Most tools (n = 7/11) [17, 20, 30, 33,34,35, 38] were designed to be used in different primary care settings (homecare or community nursing (n = 4) [20, 33, 34, 38], general practitioner’s surgery (n = 1) [30], Medicare beneficiaries (n = 1) [35], and primary care and social care (n = 1) [17]) which may partly explain the variety in the risks for DRPs found in the tools. This is in line with findings from Devik et al. [53] from Norway and Leikola et al. from Finland [54]. Both found that DRPs identified in older adults varied in number and in nature depending on whether the patients resided at home or nursing home. These findings demonstrate that the transfer of a tool to a new setting must be accompanied by a new validation of the applicability [51]. That is why tools validated in different settings and for different end users need to be available, which was demonstrated in our systematic review. Also the content and feasibility of the risk assessment tools require regular updating with new research data, pharmacotherapies, and current care guidelines.

No consensus existed in potential ADRs and potentially harmful medication categories listed in the tools. No single risk medication appeared in more than three of the tools, and no single ADR appeared in more than two tools (Online Resource 1). The most common risks for DRPs in the tools were focused on the number of regularly used medicines (n = 4) [9, 15, 27, 30], number of doses (n = 5) [9, 15, 20, 27, 38], and problems remembering to take the medicines (n = 7) [14, 20, 27, 30, 33, 35, 38]. However, the number of medicines a patient is taking has a limited ability to represent the risk for DRPs [55]. When the patient’s medication regimen is planned appropriately, polypharmacy should not be harmful.

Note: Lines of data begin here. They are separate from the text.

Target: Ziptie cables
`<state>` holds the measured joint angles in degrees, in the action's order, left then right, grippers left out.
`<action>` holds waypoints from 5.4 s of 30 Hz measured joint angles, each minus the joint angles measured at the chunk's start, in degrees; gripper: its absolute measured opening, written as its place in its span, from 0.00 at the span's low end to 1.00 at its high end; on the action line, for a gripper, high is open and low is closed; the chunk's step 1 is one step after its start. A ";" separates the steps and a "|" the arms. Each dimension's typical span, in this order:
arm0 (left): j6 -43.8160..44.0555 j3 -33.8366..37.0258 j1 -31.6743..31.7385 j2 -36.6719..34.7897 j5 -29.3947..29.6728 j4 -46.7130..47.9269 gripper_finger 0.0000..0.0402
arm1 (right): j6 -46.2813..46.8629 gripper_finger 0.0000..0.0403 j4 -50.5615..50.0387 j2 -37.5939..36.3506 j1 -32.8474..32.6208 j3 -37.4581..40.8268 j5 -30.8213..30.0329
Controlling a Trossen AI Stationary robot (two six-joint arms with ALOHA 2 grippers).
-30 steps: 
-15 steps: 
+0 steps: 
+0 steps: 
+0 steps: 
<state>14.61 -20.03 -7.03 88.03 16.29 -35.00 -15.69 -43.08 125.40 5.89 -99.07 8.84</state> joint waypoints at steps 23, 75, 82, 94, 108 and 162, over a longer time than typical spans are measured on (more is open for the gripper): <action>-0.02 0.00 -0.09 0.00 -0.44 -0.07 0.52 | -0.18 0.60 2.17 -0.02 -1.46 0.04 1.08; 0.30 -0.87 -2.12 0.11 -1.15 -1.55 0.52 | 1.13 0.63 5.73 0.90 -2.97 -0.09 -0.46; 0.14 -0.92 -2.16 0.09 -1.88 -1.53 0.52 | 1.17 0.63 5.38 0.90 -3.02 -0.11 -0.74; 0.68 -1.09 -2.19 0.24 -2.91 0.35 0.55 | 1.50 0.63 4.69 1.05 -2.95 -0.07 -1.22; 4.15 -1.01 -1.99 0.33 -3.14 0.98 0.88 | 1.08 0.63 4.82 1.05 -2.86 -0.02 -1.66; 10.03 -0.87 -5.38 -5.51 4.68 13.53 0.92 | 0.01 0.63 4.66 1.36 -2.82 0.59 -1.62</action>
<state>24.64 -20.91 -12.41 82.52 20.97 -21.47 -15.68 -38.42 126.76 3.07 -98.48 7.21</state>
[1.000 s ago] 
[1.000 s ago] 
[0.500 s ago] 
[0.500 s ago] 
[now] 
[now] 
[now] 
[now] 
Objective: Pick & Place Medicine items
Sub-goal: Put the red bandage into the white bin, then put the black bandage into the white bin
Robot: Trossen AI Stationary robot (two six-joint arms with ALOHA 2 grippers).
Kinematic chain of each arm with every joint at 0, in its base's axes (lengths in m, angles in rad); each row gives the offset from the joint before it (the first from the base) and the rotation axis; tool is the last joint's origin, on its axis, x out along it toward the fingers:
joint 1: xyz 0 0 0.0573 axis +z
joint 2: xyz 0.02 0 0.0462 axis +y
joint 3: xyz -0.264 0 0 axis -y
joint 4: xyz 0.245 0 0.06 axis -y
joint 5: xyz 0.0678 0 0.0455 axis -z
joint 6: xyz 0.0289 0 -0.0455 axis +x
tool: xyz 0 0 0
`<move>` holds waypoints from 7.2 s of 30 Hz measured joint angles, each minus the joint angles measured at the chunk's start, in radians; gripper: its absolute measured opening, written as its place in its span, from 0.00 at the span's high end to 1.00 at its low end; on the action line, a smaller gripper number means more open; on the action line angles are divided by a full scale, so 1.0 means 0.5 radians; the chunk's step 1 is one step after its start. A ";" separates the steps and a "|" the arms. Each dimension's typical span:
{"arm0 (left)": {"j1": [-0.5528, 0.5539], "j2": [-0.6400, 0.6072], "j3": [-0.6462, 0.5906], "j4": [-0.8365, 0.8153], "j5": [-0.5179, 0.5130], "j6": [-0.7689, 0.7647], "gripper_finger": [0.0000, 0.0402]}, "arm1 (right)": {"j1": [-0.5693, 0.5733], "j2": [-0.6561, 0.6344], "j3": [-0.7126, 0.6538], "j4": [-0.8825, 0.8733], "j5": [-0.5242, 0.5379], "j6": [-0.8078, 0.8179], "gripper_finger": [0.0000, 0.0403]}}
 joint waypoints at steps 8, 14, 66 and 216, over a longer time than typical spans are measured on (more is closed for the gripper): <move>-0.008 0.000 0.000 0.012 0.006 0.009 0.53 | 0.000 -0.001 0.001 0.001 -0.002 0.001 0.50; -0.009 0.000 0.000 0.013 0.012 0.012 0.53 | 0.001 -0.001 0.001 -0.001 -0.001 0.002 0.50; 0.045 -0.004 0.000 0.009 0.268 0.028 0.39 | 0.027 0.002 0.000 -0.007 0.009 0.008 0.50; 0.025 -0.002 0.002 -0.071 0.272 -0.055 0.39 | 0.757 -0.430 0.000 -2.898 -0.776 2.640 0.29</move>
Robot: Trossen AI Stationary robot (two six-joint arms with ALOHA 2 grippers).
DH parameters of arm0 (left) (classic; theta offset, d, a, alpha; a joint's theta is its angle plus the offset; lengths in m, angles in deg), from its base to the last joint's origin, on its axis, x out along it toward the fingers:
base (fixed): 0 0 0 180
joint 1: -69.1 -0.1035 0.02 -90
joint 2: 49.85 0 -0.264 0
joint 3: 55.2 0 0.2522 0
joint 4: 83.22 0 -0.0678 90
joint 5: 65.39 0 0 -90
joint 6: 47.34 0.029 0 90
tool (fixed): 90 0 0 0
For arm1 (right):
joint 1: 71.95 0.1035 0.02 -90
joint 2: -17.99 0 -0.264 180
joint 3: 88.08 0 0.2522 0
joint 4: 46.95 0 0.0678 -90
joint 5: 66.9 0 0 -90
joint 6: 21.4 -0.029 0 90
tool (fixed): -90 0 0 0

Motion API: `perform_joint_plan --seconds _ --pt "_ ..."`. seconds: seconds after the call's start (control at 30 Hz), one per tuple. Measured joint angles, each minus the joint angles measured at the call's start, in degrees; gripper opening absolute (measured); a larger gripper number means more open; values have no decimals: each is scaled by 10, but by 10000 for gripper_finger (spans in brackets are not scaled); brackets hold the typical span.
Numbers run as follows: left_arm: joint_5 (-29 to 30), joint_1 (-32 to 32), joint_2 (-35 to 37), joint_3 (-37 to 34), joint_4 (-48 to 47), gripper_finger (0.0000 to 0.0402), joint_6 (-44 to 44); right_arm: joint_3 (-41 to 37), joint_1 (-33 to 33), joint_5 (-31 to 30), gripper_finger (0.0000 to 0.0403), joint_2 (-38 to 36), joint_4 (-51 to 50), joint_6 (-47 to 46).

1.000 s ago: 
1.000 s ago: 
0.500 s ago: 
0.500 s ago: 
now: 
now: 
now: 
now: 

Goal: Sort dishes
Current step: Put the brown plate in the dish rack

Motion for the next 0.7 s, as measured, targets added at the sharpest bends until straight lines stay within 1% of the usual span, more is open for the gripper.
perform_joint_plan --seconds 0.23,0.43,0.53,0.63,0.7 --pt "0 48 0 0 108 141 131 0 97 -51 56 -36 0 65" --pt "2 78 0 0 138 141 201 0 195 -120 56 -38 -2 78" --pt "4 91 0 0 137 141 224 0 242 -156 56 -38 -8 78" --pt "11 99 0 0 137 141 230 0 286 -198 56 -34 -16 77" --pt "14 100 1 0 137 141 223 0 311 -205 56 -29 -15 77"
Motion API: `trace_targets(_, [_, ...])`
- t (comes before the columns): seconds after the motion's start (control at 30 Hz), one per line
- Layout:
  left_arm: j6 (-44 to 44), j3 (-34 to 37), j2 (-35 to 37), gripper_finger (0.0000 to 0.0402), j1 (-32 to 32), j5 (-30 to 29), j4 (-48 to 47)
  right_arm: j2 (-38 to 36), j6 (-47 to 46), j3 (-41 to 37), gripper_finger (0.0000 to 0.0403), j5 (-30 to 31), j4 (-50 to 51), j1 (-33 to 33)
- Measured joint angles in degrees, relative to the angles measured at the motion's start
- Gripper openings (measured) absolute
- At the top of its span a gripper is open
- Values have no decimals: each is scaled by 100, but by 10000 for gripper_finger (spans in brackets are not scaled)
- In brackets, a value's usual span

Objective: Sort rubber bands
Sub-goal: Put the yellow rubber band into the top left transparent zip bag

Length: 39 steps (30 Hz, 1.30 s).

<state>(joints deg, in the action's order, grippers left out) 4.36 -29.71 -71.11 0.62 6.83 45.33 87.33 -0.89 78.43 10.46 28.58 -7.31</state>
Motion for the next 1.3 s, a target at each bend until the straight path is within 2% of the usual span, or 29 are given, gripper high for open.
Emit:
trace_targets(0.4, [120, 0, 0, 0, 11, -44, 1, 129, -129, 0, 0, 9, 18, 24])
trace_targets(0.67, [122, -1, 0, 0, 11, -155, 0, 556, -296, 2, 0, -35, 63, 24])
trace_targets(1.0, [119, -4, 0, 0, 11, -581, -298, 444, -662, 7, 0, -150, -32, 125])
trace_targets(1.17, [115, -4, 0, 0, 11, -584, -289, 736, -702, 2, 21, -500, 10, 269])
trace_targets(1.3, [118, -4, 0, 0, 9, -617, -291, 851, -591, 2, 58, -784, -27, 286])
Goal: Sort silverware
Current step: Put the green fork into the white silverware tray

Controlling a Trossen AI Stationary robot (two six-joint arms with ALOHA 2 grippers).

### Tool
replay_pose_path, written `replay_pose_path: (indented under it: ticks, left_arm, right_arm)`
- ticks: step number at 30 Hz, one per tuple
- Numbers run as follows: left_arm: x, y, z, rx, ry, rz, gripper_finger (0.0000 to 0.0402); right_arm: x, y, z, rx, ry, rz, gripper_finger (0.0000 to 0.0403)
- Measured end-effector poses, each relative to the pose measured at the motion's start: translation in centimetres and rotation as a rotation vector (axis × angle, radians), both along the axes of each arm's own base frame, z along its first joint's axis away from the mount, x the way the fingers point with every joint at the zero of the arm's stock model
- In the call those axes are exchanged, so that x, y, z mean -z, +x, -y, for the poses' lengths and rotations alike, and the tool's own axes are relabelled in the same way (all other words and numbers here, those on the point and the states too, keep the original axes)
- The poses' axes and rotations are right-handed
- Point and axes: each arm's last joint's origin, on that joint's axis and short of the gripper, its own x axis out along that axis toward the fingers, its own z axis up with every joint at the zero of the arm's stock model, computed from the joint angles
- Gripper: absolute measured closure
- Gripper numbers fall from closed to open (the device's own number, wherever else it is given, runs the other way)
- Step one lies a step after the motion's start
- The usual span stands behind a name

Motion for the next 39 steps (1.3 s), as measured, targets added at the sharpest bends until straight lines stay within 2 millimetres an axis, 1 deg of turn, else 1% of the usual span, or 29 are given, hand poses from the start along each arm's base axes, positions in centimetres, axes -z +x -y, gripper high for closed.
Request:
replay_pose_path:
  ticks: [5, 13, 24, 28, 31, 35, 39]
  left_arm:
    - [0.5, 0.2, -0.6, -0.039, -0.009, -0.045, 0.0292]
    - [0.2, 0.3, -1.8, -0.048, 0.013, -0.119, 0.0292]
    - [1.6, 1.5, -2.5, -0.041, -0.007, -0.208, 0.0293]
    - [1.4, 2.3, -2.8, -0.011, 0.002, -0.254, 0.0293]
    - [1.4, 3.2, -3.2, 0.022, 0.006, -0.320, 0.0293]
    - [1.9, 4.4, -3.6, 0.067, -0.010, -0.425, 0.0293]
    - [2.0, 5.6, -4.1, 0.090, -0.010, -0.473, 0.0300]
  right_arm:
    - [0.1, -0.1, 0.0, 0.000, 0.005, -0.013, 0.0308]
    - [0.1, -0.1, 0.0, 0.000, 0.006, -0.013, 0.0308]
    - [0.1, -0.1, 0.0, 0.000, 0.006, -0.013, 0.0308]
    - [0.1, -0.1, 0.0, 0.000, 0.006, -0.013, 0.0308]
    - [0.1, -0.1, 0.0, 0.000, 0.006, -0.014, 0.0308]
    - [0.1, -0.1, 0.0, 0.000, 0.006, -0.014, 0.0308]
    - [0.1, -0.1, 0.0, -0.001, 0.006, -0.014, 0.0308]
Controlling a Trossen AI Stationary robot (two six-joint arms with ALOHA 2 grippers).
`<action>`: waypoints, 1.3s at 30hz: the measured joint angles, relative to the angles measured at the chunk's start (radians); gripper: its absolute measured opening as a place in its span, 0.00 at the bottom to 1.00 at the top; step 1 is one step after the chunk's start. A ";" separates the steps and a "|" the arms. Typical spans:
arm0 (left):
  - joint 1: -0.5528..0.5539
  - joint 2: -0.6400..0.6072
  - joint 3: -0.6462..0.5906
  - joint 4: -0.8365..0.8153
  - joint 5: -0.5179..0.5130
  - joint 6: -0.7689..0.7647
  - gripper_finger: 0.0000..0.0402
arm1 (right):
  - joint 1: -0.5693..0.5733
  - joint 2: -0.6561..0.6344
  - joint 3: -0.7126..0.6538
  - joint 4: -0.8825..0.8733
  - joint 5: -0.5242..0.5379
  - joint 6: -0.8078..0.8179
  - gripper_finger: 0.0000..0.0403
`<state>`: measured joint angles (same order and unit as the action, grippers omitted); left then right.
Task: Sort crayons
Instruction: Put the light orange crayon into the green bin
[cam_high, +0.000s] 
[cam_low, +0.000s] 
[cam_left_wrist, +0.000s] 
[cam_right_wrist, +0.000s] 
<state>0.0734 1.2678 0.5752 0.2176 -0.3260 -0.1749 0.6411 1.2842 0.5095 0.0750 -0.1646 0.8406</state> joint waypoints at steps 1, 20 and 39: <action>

On the other hand, if the criterion for the risk for DRPs is set, e.g., to 10 medicines, it will exclude many patients at potential risk who have fewer medicines [10]. Two recently established sets of core outcomes measures for trials aimed at improving the appropriateness of polypharmacy in older adults [56] could be useful in guiding further criteria development and standardization of criteria.

Strengths and limitations

The thorough pilot testing of the search terms, systematic data abstraction, and analysis according to PRISMA Guidelines [7, 8] resulted in a robust search strategy and systematic review process. Notwithstanding this, a variety of terms used to describe DRPs or different kinds of risk assessments for DRPs [5] means that some publications may not have been identified. However, to improve the coverage, we also searched the references of the included articles and contacted the authors in unclear situations. The language was restricted to English, so possible studies published in other languages were excluded. Because of the lack of potentially relevant publications in the CINAHL database in the first phase of the literature search in 2013, it was excluded from the newer search covering the years 2013–2016. The publications were assessed for inclusion by two authors (EP and SJ) by using predetermined inclusion and exclusion criteria. However, data were extracted from the included publications and analyzed by only one of the authors (EP). This might have created bias in this study.

Future studies

Establishment of new criteria should be continued since only 11 risk assessment tools were located, of which seven tools were developed over 10 years ago and two over 5 years ago. There was considerable variety in essential factors that could cause risk for DRPs. This systematic review provides a good foundation on which to create a better consensus. Current research and recommendations concerning PIM criteria and DRP classifications needs to be taken into account in future research projects.

Conclusions

The considerable variety between the content of the assessment tools indicates that there was no consensus on the risk factors for DRPs that should be screened in older adults. Further research is needed to improve the appropriateness and timeliness of the DRP risk assessment tools.